YOUR GOAL: Exactly the lines from the one containing "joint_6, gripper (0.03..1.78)" through the end of the data below are to be reproduced, and nothing besides them.
◇ ◇ ◇ ◇
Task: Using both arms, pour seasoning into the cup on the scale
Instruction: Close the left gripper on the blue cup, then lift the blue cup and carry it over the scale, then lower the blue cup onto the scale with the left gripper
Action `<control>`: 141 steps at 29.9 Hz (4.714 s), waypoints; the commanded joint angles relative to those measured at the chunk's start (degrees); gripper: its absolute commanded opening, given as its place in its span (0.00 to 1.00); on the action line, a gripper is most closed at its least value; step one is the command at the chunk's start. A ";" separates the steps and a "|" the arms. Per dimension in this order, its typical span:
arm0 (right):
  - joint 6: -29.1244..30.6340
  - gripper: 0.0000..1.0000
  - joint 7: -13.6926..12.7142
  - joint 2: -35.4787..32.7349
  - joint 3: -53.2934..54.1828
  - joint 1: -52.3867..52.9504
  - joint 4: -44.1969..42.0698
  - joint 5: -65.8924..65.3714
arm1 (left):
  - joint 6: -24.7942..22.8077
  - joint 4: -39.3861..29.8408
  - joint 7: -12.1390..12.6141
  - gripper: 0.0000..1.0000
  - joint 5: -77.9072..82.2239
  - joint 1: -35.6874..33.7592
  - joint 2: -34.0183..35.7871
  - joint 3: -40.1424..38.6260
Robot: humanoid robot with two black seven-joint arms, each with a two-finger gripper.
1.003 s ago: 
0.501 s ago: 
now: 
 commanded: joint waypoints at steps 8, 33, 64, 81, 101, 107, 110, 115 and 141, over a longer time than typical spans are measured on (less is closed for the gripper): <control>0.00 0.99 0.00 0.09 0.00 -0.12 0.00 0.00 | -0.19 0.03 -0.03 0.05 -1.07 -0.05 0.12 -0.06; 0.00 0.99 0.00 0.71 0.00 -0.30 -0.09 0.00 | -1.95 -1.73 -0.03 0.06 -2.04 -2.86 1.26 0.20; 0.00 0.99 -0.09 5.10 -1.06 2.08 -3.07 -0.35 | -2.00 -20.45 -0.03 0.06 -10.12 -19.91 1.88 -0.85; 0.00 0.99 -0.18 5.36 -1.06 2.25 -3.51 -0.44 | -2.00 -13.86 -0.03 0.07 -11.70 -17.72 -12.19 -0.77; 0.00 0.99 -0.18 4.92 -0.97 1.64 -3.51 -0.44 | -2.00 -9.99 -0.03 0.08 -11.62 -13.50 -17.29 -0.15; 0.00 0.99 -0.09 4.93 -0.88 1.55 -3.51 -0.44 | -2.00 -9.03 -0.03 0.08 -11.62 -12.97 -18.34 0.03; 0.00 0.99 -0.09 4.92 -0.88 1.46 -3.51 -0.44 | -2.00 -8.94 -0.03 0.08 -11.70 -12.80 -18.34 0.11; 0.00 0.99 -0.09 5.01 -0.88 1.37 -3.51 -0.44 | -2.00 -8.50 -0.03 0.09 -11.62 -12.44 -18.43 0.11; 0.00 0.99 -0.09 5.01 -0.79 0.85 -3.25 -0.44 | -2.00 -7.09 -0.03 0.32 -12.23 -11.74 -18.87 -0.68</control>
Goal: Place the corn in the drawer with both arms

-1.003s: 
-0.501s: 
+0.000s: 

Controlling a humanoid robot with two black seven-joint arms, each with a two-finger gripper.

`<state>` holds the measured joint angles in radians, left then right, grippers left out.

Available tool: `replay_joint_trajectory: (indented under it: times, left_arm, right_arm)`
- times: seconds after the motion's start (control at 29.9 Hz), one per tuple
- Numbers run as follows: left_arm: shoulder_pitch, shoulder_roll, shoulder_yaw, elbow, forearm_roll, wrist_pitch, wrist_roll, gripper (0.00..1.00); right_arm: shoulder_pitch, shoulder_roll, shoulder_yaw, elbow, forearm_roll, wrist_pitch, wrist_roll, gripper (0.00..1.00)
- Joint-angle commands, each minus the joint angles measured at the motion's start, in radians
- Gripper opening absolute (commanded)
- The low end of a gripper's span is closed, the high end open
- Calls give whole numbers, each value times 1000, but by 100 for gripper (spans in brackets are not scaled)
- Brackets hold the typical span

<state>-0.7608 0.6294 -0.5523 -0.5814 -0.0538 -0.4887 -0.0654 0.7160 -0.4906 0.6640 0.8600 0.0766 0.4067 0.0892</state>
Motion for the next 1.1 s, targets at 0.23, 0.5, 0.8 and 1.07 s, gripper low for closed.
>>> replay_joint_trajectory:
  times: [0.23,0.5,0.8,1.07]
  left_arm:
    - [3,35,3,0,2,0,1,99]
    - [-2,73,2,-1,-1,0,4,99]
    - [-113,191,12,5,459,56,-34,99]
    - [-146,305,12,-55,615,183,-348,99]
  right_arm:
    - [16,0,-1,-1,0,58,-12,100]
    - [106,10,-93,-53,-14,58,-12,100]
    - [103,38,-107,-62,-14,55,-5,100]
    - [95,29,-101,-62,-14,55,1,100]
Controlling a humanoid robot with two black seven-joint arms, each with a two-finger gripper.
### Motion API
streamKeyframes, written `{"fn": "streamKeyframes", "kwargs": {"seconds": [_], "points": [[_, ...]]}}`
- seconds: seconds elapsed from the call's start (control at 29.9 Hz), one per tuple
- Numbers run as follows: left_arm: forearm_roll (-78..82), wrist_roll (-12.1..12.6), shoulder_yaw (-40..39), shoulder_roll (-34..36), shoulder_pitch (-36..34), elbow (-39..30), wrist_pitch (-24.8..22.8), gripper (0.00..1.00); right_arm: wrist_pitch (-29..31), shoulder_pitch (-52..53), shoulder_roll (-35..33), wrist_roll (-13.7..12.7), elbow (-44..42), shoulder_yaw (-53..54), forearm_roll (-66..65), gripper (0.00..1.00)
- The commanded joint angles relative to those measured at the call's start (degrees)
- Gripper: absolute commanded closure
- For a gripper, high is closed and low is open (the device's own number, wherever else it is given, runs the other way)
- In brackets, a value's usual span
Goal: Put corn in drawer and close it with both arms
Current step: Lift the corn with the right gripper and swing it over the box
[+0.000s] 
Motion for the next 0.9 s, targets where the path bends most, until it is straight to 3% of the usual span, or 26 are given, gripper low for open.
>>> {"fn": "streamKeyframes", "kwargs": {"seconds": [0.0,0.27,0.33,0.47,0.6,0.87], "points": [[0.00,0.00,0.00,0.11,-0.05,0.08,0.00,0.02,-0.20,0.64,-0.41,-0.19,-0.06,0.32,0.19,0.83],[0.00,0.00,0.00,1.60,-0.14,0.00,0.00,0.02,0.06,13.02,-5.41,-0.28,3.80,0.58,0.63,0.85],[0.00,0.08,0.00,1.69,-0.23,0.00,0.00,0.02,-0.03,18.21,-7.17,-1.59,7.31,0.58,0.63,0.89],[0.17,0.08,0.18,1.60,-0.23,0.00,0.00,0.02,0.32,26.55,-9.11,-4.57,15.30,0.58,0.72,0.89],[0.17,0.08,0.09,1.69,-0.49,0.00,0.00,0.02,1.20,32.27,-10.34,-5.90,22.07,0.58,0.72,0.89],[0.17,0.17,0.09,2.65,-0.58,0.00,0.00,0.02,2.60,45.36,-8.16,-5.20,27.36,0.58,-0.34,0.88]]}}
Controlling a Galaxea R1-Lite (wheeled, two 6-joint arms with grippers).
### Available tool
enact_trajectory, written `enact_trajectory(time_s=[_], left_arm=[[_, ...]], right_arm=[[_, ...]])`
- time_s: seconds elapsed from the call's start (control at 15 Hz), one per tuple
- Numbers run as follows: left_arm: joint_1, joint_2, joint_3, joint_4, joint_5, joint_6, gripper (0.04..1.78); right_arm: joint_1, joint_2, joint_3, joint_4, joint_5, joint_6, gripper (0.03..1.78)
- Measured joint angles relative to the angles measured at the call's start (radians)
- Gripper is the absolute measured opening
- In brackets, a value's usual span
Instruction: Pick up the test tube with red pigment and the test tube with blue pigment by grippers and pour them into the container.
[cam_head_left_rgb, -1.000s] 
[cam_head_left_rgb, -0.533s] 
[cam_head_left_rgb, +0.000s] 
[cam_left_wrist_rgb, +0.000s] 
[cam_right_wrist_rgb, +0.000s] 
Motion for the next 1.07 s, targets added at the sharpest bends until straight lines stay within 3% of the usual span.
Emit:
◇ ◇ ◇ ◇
ANSWER BOX:
- Numbers run as follows: left_arm: joint_1, joint_2, joint_3, joint_4, joint_5, joint_6, gripper (0.04..1.78); right_arm: joint_1, joint_2, joint_3, joint_4, joint_5, joint_6, gripper (0.03..1.78)
- Measured joint angles relative to the angles measured at the call's start (radians)
- Gripper is the absolute measured opening
- In brackets, a value's usual span
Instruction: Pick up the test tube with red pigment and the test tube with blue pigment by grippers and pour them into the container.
[cam_head_left_rgb, -1.000s] 
[cam_head_left_rgb, -0.533s] 
[cam_head_left_rgb, +0.000s] 
[cam_left_wrist_rgb, +0.000s] 
[cam_right_wrist_rgb, +0.000s] 
Motion for the next 1.07 s, targets added at the sharpest bends until straight lines stay within 3% of the usual span.
Emit:

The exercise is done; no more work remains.